### Problem details
Print, from the listing below, the lines starting at the line containing "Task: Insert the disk" and ending at the line containing "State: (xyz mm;", exactly as they stand, and print nothing else.

### Data extract
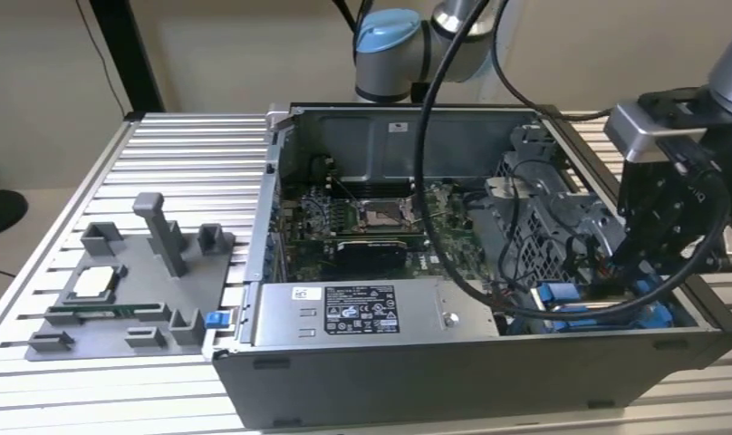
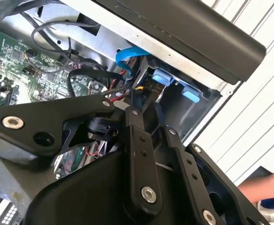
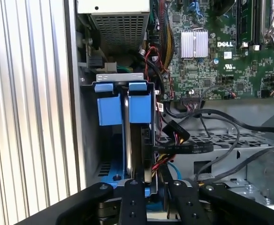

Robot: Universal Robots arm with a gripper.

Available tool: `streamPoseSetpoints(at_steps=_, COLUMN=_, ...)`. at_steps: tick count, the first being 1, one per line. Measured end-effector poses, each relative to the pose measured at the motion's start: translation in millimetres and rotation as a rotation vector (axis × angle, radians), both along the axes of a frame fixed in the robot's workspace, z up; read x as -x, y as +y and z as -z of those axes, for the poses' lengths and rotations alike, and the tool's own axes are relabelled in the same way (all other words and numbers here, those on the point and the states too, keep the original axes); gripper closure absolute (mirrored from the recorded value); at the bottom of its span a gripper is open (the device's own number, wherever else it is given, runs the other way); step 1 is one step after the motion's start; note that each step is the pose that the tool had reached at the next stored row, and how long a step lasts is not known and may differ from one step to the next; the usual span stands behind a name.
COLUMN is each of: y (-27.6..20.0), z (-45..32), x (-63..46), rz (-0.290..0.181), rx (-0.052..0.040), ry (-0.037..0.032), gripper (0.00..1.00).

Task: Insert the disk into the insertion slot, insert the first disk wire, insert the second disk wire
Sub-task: 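Insert the second disk wire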

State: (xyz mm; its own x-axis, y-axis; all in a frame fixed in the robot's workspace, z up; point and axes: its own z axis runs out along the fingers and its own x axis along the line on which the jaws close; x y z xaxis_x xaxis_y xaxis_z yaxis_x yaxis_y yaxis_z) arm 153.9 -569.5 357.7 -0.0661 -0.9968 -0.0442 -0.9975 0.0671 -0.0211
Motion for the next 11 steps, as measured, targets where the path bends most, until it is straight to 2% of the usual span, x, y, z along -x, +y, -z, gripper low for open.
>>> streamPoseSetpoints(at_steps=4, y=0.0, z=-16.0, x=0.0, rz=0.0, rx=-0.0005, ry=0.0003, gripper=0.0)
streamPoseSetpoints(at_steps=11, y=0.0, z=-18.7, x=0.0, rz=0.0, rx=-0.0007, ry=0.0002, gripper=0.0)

### Exercise result
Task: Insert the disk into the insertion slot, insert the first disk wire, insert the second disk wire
Sub-task: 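Insert the second disk wire
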
State: (xyz mm; its own x-axis, y-axis; all in a frame fixed in the robot's workspace, z up; point and axes: its own z axis runs out along the fingers and its own x axis along the line on which the jaws close; x y z xaxis_x xaxis_y xaxis_z yaxis_x yaxis_y yaxis_z) arm 153.9 -569.5 357.7 -0.0661 -0.9968 -0.0442 -0.9975 0.0671 -0.0211

This exercise has now been completed.